▼▼▼
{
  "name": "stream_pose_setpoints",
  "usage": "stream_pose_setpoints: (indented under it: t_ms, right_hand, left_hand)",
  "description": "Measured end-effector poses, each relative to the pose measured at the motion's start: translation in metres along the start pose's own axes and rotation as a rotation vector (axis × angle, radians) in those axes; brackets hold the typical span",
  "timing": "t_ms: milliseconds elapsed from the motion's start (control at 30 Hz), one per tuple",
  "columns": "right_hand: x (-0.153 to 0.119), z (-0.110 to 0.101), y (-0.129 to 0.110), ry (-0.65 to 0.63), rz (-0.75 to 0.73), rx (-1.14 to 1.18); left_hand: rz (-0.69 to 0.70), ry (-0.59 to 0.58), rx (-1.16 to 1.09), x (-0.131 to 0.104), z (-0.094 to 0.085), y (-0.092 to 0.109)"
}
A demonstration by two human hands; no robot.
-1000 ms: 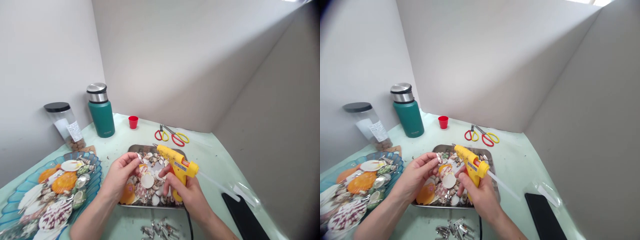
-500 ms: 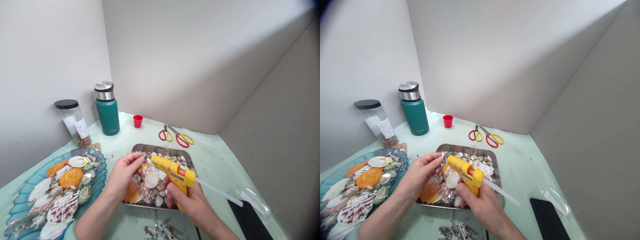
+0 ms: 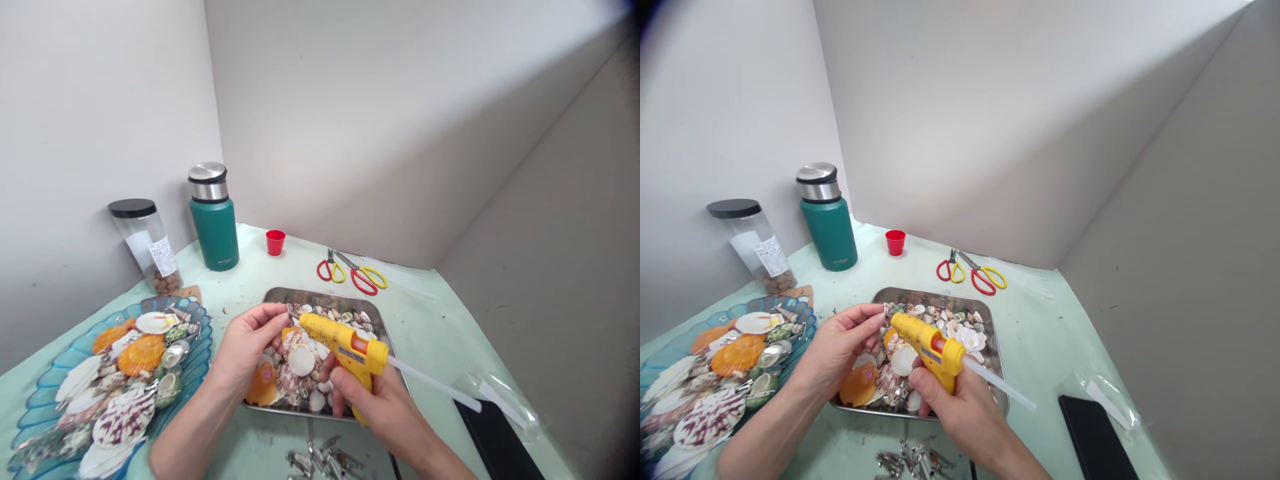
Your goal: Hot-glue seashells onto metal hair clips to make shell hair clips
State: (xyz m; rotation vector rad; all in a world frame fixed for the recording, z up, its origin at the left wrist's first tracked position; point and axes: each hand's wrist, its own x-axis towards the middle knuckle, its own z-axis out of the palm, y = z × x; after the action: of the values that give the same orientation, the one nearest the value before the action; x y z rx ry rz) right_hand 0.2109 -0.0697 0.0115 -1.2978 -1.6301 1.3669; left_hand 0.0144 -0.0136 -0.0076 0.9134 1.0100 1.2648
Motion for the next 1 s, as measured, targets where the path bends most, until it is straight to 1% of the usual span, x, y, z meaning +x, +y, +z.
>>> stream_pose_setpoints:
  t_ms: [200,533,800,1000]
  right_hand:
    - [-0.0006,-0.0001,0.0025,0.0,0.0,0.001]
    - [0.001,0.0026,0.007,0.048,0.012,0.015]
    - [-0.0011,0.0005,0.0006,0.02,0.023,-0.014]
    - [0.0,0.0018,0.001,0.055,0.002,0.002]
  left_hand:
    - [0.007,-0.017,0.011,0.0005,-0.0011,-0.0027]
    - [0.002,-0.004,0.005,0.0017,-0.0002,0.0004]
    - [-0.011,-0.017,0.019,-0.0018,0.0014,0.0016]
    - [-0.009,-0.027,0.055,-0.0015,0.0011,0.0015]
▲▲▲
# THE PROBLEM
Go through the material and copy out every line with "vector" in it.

# RESPONSE TO THE TASK
  "description": "Measured end-effector poses, each relative to the pose measured at the motion's start: translation in metres along the start pose's own axes and rotation as a rotation vector (axis × angle, radians) in those axes; brackets hold the typical span",
State: (xyz m; rotation vector rad; all in a world frame fixed for the recording, z up, its origin at the left wrist's first tracked position; point and axes: each hand's wrist, its own x-axis towards the middle knuckle, its own z-axis out of the palm, y = z × x; after the action: of the values that give the same orientation, the one nearest the value before the action; x y z rx ry rz) right_hand 0.2109 -0.0697 0.0115 -1.2978 -1.6301 1.3669; left_hand 0.0144 -0.0136 -0.0076 0.9134 1.0100 1.2648

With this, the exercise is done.